312. Causing miscarraige.–Whoever voluntarily causes a woman with child to miscarry, shall if such miscarriage be not caused in good faith for the purpose of saving the life of the woman, be punished with imprisonment of either description for a term which may extend to three years, or with fine, or with both; and, if the woman be quick with child, shall be punished with imprisonment of either description for a term which may extend to seven years, and shall also be liable to fine.
Explanation.-A woman who causes herself to miscarry, is within
the meaning of this section.
313. Causing miscarriage without woman’s consent.—Whoever commits the offence defined in the last preceding section without the consent of the woman, whether the woman is quick with child or not, shall be punished with [imprisonment for life], or with imprisonment of either description for a term which may extend to ten years, and shall also be liable to fine.
314. Death caused by act done with intent to cause miscarriage:
Whoever, with intent to cause the miscarriage of a woman with child, does any act which causes the death of such woman, shall be punished with imprisonment of either description for a term which may extend to ten years, and shall also be liable to fine; if act done without woman’s consent, if act done without woman’s consent and if the act is done without the consent of the woman, shall be punished either with [imprisonment for life], or with the punishment above mentioned.
Explanation.-It is not essential to this offence that the offender should know that the act is likely to cause death.
Sec. 315-316: Deals with act to prevent child being born alive or to cause it to die after birth.
Section 315: Act done with intent to prevent child being born alive or to cause it to die after birth: Whoever before the birth of any child does any act with the intention of thereby preventing that child from being born alive or causing it to die after its birth, and does by such act prevent that child from being born alive, or causes it to die after its birth, shall, if such act be not caused in good faith for the purpose of saving the life of the mother, be punished with imprisonment of either description for a term which may extend to ten years, or with fine, or with both.
Section 316: Causing death of quick unborn child by act amounting to culpable homicide: Whoever does any act under such circumstances, that if he thereby caused death he would be guilty of culpable homicide, and does by such act cause the death of a quick unborn child, shall be punished with imprisonment of either description for a term which may extend to ten years, and shall also be liable to fine.
A, knowing that he is likely to cause the death of a pregnant woman, does an act which, if it caused the death of the woman, would amount to culpable homicide. The woman is injured, but does not die; but the death of an unborn quick child with which she is pregnant is thereby caused. A is guilty of the offence defined in this section.
Sec. 319-322: Related to causing hurt, grievous hurt, loss of vision, loss of hearing or disfigurement.
319. Hurt: Whoever causes bodily pain, disease or infirmity to any person is said to cause hurt.

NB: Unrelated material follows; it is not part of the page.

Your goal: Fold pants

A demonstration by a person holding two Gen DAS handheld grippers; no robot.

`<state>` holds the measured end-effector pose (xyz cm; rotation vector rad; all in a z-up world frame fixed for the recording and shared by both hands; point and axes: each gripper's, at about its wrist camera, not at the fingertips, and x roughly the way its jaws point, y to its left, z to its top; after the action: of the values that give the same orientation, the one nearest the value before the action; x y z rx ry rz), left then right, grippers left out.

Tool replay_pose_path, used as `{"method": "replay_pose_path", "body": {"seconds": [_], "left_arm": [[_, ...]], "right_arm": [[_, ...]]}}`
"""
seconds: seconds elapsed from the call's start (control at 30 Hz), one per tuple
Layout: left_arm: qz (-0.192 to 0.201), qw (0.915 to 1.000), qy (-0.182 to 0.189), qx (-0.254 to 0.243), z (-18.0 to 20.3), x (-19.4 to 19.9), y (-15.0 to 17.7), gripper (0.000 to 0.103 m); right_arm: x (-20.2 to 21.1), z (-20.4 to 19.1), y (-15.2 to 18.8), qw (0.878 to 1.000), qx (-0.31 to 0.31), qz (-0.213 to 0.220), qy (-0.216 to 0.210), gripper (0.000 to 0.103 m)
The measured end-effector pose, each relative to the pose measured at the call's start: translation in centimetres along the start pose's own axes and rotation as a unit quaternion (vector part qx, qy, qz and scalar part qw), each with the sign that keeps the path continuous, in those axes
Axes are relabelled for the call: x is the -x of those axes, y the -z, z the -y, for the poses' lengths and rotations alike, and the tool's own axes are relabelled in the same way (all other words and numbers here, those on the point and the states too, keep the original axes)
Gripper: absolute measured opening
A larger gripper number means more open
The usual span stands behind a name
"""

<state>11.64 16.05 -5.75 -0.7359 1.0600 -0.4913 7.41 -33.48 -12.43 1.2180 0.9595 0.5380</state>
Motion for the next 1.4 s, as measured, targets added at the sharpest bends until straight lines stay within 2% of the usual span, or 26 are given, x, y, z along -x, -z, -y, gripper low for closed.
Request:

320. Grievous hurt: The following kinds of hurt only are designated as “grievous”:-
Secondly, Permanent privation of the sight of either eye.
Thirdly, Permanent privation of the hearing of either ear.
Fourthly, Privation of any member or joint.
Fifthly, Destruction or permanent impairing of the powers of any member or joint.
Sixthly, Permanent disfiguration of the head or face.
Seventhly, Fracture or dislocation of a bone or tooth.
Eighthly, Any hurt which endangers life or which causes the sufferer to be during the space of twenty days in severe bodily pain, or unable to follow his ordinary pursuits.
321. Voluntarily causing hurt: Whoever does any act with the intention of thereby causing hurt to any person, or with the knowledge that he is likely thereby to cause hurt to any person, and does thereby cause hurt to any person, is said “voluntarily to cause hurt”.
322. Voluntarily causing grievous hurt: Whoever voluntarily causes hurt, if the hurt which he intends to cause or knows himself to be likely to cause is grievous hurt, and if the hurt which he causes is grievous hurt, is said “voluntarily to cause grievous hurt”.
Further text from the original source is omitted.